Nicotine shower gel features among the winning designs in the Royal Society of Arts Design Directions awards.

Nicotine shower gel features among the winning designs in the Royal Society of Arts Design Directions awards.

Focusing on socially responsible design, a total of 30 student designers have been honoured for their responses to 11 briefs.

The Action for Age brief produced winners including Middlesex University’s Sabrina Koebl, for her Knit Together project that makes computers accessible to older people at no cost.

Goldsmiths’ graduate Tom Pandé’s wearable lock that does not hurt cyclists when they fall off their bikes, and Strathclyde University graduate Grant Howarth’s parking system that secures bikes at the wheels and saddle were among the winners in the Design Against Bicycle Theft category.

Three student designers won Design Directions awards for their solutions to post office closures. Laurence Kemball-Cook from Loughborough University won £5000 for his proposed improvement to the Royal Mail’s outreach service. The Post Pod is a portable unit that weighs and processes letters and packages, operating via a wireless connection to a remote Internet service.

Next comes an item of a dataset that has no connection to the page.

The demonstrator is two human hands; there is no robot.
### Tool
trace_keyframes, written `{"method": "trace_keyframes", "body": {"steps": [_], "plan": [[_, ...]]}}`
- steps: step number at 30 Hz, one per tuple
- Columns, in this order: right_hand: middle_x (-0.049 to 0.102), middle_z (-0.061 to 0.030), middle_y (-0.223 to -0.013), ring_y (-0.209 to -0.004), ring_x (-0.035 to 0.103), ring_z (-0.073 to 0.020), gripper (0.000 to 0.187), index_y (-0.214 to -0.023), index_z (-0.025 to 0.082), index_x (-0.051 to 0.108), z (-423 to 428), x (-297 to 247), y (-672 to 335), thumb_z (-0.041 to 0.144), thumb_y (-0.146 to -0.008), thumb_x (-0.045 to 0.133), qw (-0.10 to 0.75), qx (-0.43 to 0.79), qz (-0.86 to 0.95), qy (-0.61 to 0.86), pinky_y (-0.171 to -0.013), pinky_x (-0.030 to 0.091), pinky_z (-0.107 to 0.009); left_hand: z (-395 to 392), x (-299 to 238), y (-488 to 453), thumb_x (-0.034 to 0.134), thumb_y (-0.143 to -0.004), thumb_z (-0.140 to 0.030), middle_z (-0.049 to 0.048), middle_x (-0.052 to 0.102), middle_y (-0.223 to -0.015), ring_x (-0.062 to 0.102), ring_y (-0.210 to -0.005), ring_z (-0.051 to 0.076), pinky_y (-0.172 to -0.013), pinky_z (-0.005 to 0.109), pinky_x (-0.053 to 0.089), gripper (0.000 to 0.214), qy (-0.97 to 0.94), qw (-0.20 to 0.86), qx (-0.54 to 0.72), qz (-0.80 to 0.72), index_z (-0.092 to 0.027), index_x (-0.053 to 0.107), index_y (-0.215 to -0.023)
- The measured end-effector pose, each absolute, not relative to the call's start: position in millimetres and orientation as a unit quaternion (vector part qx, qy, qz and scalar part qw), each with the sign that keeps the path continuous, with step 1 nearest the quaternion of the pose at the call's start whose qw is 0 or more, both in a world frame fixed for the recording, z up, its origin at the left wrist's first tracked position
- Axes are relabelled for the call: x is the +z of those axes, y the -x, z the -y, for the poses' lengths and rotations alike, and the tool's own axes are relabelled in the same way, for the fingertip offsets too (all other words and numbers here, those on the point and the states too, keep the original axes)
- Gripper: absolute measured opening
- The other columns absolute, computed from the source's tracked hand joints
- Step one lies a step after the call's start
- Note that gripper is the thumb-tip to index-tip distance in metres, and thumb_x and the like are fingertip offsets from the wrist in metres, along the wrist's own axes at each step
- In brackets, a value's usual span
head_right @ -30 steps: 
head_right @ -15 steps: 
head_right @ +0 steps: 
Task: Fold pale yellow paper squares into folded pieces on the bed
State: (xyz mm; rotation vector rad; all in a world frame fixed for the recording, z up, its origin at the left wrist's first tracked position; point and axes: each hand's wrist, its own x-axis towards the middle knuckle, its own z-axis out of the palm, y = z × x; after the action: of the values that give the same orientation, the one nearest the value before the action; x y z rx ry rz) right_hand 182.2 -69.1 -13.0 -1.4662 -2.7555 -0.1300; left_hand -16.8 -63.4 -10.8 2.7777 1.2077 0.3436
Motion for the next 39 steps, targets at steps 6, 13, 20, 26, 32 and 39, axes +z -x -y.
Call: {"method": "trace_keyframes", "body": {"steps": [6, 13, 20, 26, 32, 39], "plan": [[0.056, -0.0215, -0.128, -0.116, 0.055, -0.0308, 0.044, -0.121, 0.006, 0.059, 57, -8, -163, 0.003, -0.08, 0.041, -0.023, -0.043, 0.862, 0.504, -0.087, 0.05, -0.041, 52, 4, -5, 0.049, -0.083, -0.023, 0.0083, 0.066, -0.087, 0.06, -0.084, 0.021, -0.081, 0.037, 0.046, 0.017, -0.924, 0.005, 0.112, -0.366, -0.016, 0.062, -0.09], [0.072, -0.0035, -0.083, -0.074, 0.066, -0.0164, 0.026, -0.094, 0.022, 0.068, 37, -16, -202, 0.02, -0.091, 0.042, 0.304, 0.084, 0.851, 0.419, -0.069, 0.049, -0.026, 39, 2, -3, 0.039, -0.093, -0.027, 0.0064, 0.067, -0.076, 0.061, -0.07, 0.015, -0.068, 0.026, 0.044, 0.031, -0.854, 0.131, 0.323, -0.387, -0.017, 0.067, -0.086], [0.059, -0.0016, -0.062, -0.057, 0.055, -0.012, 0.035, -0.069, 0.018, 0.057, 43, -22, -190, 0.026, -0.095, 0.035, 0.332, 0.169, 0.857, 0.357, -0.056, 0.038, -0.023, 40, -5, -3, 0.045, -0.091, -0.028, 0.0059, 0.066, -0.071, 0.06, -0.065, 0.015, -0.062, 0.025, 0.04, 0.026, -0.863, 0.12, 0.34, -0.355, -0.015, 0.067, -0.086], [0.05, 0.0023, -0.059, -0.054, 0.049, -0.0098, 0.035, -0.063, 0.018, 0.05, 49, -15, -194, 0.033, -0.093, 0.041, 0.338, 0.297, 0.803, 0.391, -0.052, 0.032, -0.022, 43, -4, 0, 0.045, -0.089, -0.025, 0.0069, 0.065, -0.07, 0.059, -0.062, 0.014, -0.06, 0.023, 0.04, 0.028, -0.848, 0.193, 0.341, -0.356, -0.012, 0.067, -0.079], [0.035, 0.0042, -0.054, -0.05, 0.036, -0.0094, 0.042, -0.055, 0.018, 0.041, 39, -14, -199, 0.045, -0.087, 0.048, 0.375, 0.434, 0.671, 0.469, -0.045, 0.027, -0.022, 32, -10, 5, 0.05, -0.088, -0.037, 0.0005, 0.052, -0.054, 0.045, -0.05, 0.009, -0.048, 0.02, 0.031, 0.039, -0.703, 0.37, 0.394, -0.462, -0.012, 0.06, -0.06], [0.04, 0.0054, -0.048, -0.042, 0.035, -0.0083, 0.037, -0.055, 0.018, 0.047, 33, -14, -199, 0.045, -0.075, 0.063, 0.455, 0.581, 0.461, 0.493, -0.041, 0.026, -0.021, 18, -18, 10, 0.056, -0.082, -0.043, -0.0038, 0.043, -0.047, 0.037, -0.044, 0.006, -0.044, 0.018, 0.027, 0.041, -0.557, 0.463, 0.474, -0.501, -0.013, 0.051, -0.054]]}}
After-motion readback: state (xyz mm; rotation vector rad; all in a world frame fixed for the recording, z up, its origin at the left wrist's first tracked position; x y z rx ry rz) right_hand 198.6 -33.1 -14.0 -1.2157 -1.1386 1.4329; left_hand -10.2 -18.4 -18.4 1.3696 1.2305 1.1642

Kim Franckeiss and Sarah Matthews, from the University of Portsmouth, have developed a proposal for a toiletry range called Nicroutine, which incorporates a deodorant, lip balm and shower gel which dispense controlled amounts of nicotine to stave off cravings.

A brief to create a series of stamps produced six winning entries, including Alicia Malkin from University College for the Creative Arts, Epsom, who won £850 to support a four-week internship at Pentagram.

The 30 winners – who beat more than 800 entrants to scoop the awards – will share more than £60 000 in prize money and work placements.